November 30, 2006 Freedom Acquisition Holdings, Inc. 1114 Avenue of the Americas, 41st Floor New York, New York 10036 Citigroup Global Markets Inc. 388 Greenwich Street New York, New York 10013 Re: Initial Public Offering Ladies and Gentlemen:

 

EXHIBIT 10.26
November 30, 2006
Freedom Acquisition Holdings, Inc.
1114 Avenue of the Americas, 41st Floor
New York, New York 10036
Citigroup Global Markets Inc.
388 Greenwich Street
New York, New York 10013
          Re:      Initial Public Offering
Ladies and Gentlemen:
          This Amended Letter Agreement amends and supersedes the Letter Agreement, dated July 20, 2006, by and among the above referenced parties and the undersigned.
          Citigroup Global Markets Inc. (“Citigroup”) is acting as sole bookrunning manager of the initial public offering (the “IPO”) of Units consisting of one share of Common Stock of Freedom Acquisition Holdings, Inc. (the “Company”), and one warrant to purchase one share of Common Stock of the Company and representative (the “Representative”) of Ladenburg Thalmann & Co.
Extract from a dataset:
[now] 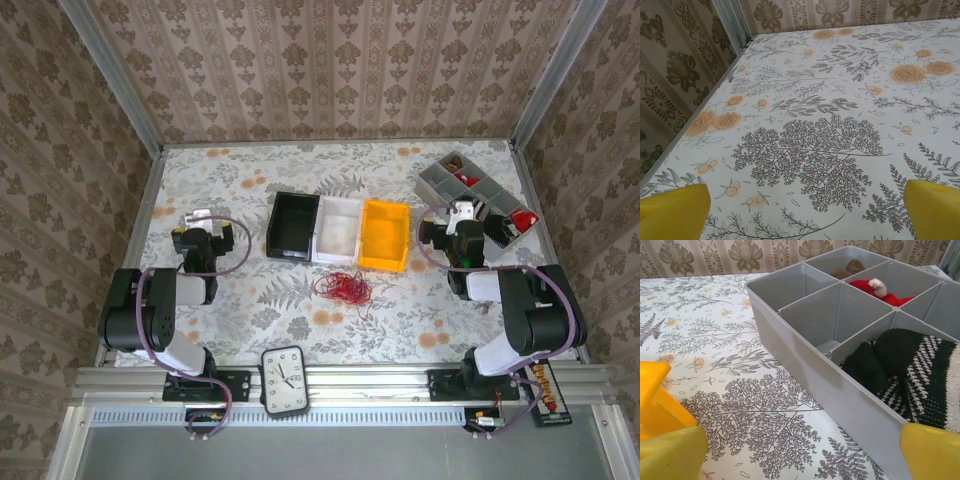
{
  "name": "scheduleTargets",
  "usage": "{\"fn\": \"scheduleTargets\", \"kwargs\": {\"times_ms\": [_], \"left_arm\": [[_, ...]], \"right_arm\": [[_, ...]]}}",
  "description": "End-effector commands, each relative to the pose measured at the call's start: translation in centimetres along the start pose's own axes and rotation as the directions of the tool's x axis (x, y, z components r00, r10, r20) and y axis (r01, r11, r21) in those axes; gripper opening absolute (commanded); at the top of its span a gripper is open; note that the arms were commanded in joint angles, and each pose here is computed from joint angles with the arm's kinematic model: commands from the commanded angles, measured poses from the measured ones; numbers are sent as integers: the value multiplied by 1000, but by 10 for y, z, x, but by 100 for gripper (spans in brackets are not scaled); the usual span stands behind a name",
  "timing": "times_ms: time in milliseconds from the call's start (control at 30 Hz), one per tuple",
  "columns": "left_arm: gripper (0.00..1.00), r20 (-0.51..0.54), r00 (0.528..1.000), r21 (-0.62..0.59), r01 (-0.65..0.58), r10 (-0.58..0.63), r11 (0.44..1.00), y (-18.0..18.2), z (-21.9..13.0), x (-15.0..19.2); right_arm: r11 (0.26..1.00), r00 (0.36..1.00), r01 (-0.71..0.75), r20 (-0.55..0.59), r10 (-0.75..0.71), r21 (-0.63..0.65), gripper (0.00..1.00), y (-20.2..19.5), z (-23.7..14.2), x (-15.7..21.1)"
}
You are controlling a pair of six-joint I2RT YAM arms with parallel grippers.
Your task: Untangle the cables
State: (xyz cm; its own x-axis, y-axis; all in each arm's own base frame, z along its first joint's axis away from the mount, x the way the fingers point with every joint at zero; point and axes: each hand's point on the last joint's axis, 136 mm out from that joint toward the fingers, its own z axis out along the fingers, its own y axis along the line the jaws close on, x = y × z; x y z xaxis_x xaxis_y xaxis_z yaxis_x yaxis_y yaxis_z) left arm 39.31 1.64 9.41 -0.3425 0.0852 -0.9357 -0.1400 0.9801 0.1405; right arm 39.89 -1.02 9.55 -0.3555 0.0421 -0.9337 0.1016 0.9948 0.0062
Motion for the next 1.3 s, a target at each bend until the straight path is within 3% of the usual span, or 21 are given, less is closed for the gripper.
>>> {"fn": "scheduleTargets", "kwargs": {"times_ms": [0, 833, 933, 1033, 1167, 1267], "left_arm": [[100, 26, 1000, 8, -10, 10, 1000, 0, 1, -7], [100, 24, 1000, 7, -9, 9, 1000, 0, 1, -6], [100, 22, 998, 105, -69, 67, 992, -19, -2, -19], [100, -69, 987, 113, -135, 144, 984, -30, -7, -41], [100, -145, 985, 140, -69, 89, 988, -50, -16, -67], [100, -155, 988, 142, 31, -8, 989, -74, -26, -72]], "right_arm": [[1000, 1000, 13, 11, -13, -8, 100, 1, 0, -1], [1000, 1000, 12, 13, -12, -7, 100, 1, 0, -2], [1000, 1000, 11, 13, -11, -11, 100, 1, 0, -2], [1000, 1000, 4, 7, -4, -18, 100, 1, 1, -1], [999, 1000, 20, 14, -20, -36, 100, 5, -1, -10], [994, 988, 92, -122, -99, -62, 100, 27, -12, -32]]}}
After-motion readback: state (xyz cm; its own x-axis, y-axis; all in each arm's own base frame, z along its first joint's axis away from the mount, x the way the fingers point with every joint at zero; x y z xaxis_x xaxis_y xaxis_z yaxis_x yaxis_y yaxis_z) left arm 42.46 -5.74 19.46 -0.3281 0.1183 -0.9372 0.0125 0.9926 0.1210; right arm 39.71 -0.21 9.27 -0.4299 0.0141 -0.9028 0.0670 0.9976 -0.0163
Inc. and any other underwriters named in the final prospectus (the “Prospectus”) relating to the IPO (Citigroup, Ladenburg, Thalmann & Co. Inc. and any other underwriters, collectively, the “Underwriters”). The undersigned stockholder, officer and/or director of the Company, in consideration of the Underwriters underwriting the Company’s IPO, hereby agrees as set forth below. Certain capitalized terms used herein are defined in Section 1 hereof.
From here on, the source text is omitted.